Tuesday, 17 June 2008

I Think, Therefore I Am Gay

Religious fundamentalists around the world gnashed their teeth and rent their garments, following the announcement that gayness develops in the womb.

Sweden’s Karolinska Institute published a comparison of the brains of 90 adults, in which they discovered that gay men and straight women had equally-sized hemispheres, while straight men and lesbians had larger right lobes. Differences were also found in the nerve connections of the amygdala, the most primitive part of the brain. The clinching argument was the discovery that brains were lettered like a stick of rock, with the tiny words ‘Male’ or ‘Female’ running through them, followed by ‘May be used in body types M and F’.

“As far as I’m concerned, there is no argument any more – if you are gay, you are born gay,” said Dr Qazi Rahman, a lecturer in cognitive biology from Queen Mary College, London.

However, fundamentalists were horrified at the implication that homosexuality is determined by God, rather than simply a perverted desire to commit wicked, sinful acts for the glory of Satan.

“Why, this makes me question everything I believe in,” said one God-fearing bigot. “If God Almighty is infallible, how could He make these loathsome abominations?
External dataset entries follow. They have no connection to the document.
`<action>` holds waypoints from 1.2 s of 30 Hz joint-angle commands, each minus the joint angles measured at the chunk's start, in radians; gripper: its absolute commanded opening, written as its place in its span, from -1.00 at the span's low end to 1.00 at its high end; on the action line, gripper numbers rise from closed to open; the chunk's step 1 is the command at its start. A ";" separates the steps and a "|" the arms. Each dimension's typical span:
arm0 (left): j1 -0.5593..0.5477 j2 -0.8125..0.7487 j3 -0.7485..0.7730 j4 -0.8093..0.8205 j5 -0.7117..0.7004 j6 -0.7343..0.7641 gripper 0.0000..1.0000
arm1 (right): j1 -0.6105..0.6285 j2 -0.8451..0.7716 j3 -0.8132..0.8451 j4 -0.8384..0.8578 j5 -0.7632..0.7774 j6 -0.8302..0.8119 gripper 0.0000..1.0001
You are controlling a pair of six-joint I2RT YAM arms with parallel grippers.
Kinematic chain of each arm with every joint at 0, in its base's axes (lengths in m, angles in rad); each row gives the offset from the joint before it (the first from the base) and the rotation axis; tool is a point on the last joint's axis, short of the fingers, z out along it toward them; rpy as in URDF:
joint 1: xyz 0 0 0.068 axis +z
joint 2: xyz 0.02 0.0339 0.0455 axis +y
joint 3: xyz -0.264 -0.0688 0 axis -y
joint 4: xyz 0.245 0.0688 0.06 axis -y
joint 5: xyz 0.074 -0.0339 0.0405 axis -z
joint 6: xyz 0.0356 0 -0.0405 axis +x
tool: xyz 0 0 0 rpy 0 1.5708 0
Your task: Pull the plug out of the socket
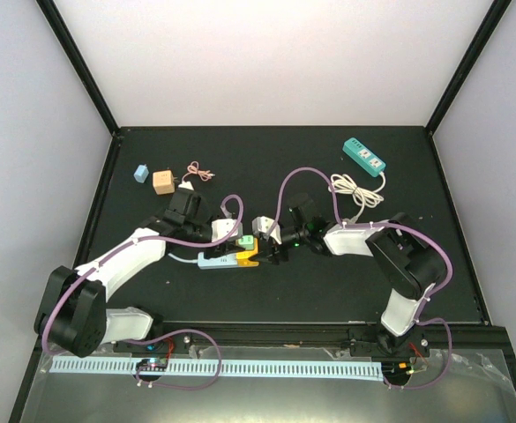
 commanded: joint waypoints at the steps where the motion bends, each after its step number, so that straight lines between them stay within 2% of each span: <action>1: -0.019 0.018 0.017 0.002 -0.014 0.019 -0.21 | 0.022 0.025 -0.022 0.073 -0.008 0.007 0.21; 7: -0.017 0.055 0.056 -0.039 -0.047 -0.006 -0.52 | 0.028 0.040 -0.039 0.095 0.004 -0.001 0.13; 8: -0.019 0.053 0.055 -0.043 -0.042 0.005 -0.54 | 0.029 0.041 -0.041 0.098 0.006 -0.001 0.19; 10: -0.019 0.051 0.056 -0.045 -0.042 0.002 -0.58 | 0.031 0.041 -0.046 0.103 0.007 0.004 0.43; 16: -0.019 0.055 0.057 -0.048 -0.044 0.004 -0.61 | 0.047 0.040 -0.060 0.146 0.019 0.021 0.47; 19: -0.018 0.048 0.049 -0.046 -0.042 0.007 -0.61 | 0.051 0.047 -0.058 0.168 0.033 0.033 0.25; 24: -0.019 0.024 0.046 -0.064 -0.018 0.004 -0.63 | 0.050 0.072 -0.056 0.161 0.041 0.022 -0.26; 27: -0.017 0.017 0.052 -0.090 0.019 -0.003 -0.63 | 0.052 0.090 -0.037 0.121 0.050 0.013 -0.50; 31: -0.019 -0.060 0.014 -0.045 0.057 0.012 -0.62 | 0.052 0.108 -0.019 0.096 0.060 0.005 -0.84; 33: -0.019 -0.065 0.009 -0.039 0.036 0.028 -0.62 | 0.051 0.119 -0.012 0.084 0.060 0.006 -0.95; 36: -0.019 -0.068 -0.005 -0.011 -0.009 0.037 -0.63 | 0.052 0.133 0.011 0.046 0.063 0.011 -0.98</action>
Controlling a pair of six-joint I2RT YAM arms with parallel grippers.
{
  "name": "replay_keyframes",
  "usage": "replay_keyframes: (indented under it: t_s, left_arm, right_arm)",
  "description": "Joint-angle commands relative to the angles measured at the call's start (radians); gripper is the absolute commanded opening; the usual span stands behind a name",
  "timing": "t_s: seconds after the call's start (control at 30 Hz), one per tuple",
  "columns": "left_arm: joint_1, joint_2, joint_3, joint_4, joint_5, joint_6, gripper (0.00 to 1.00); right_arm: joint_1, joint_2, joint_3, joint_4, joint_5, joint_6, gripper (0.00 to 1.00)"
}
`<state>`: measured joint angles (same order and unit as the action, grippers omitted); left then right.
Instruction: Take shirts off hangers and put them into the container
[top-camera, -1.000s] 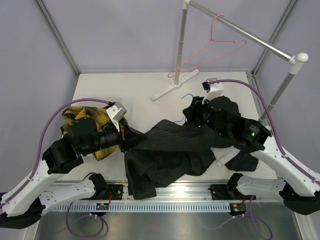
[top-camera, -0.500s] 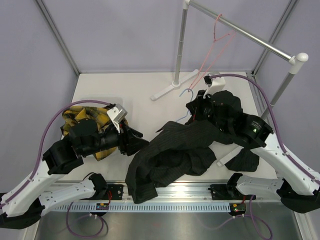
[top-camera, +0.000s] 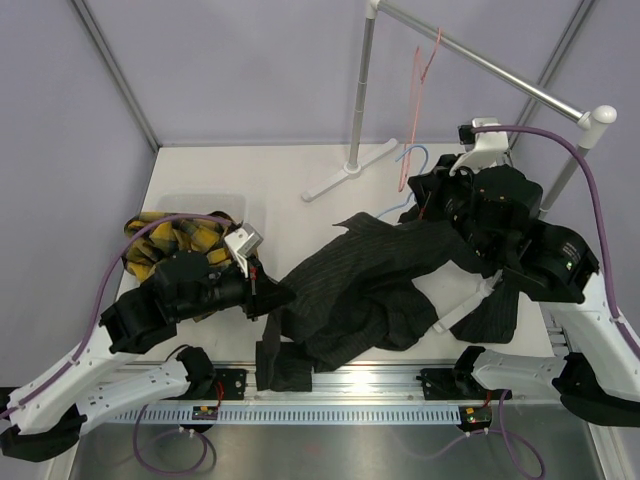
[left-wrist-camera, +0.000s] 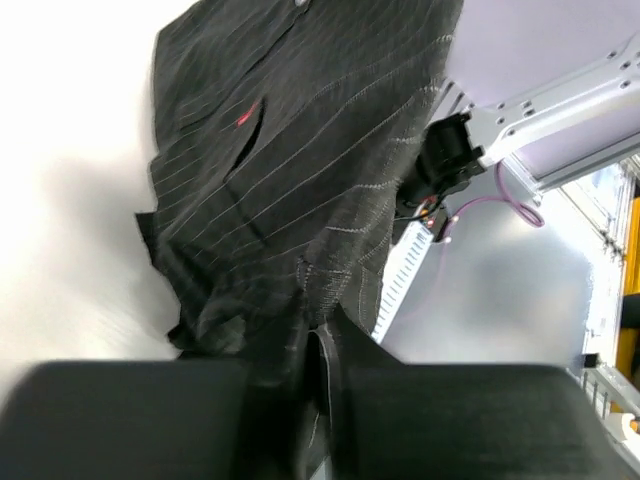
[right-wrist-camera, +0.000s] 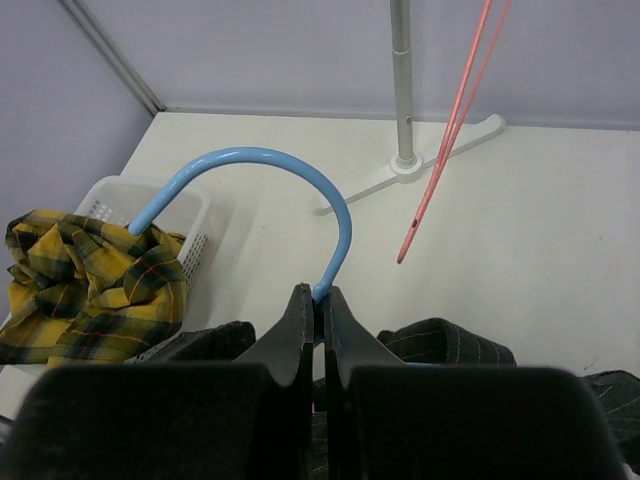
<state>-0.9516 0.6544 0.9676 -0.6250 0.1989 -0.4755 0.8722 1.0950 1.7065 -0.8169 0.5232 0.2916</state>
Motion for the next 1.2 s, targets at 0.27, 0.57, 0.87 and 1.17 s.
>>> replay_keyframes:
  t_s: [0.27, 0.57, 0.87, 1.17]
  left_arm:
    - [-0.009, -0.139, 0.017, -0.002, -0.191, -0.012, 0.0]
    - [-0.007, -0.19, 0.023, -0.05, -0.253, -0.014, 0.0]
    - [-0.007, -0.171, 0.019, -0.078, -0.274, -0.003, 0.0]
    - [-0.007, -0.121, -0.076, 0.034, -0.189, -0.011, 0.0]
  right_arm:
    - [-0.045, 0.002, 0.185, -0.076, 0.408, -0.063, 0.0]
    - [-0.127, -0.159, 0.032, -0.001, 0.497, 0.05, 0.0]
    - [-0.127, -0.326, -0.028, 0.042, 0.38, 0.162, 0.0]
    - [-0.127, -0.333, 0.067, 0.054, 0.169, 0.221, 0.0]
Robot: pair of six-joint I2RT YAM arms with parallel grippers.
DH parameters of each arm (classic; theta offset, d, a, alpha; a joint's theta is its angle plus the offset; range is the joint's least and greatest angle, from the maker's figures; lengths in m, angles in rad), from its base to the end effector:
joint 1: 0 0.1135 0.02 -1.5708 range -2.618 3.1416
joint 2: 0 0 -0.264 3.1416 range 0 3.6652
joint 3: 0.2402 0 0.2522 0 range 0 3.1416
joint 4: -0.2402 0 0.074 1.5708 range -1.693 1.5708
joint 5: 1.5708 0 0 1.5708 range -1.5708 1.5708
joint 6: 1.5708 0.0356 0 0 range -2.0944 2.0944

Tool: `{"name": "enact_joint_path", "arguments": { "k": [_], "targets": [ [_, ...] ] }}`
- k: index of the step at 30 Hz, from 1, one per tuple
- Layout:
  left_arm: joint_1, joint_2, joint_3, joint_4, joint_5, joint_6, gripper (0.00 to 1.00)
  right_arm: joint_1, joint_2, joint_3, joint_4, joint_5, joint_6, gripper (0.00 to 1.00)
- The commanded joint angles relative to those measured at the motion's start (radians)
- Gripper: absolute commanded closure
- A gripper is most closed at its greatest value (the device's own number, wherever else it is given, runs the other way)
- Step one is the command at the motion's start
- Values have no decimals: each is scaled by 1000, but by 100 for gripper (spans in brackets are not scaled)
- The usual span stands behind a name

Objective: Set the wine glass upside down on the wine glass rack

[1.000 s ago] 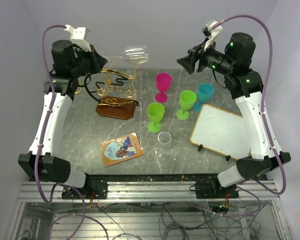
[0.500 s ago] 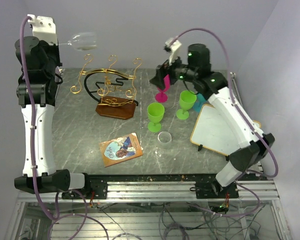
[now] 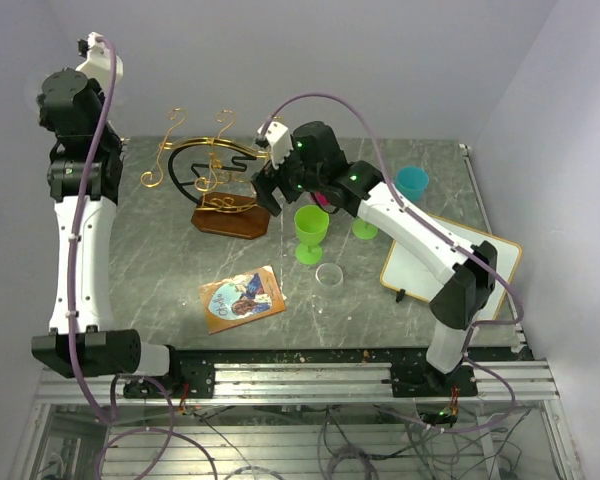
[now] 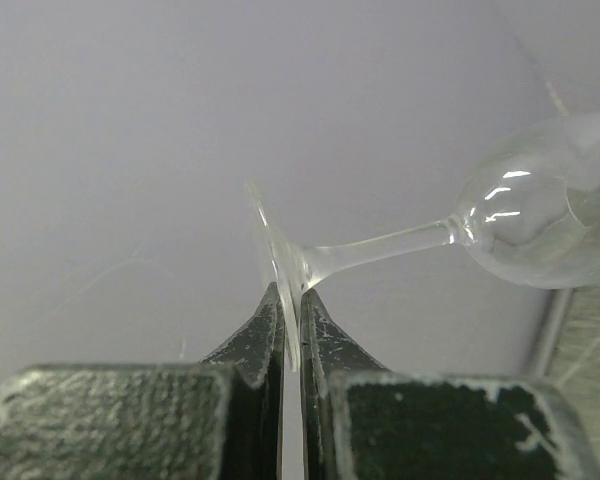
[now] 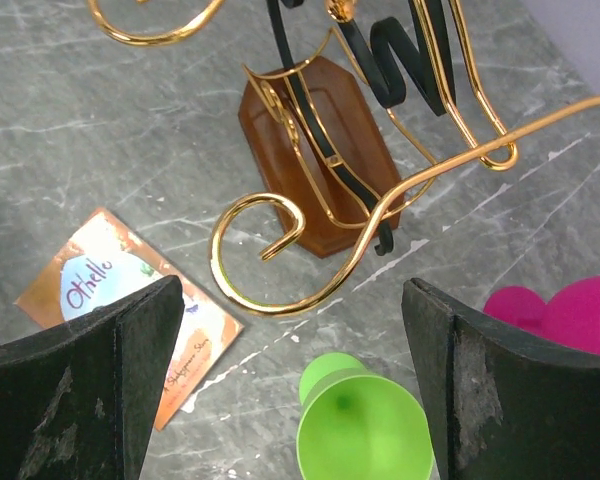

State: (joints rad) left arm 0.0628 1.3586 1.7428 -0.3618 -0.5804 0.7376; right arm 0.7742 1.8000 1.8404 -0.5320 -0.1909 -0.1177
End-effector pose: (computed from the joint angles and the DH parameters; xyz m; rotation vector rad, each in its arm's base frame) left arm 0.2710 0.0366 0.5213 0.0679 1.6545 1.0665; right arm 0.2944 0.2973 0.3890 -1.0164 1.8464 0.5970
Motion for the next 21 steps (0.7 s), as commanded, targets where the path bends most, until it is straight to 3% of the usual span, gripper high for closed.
{"name": "enact_joint_path", "arguments": {
  "k": [1,10,21],
  "targets": [
    [7,59,-36,188,-78,188,93,5,47,43,9,72,5,10],
    [10,225,-27,231,-7,316,93,5,105,111,-10,113,15,15],
    [10,278,-81,201,246,432,93,1,85,102,-7,204,-6,30]
  ]
}}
Perhaps it’s like those fossil-stones He put into the good earth to test our faith in the Book of Genesis. That must be it. Thank you, Lord, for putting me to the test! Hallelujah!”

Some leading fundamental theologians have suggested that the solution would be to simply put gay brains into bodies of the opposite sex.

Bisexuals, however, complained of feeling more confused than ever, as the new evidence clearly implies that they are the unnatural ones. Unfortunately the Christians overheard them, and immediately set about building a large bonfire.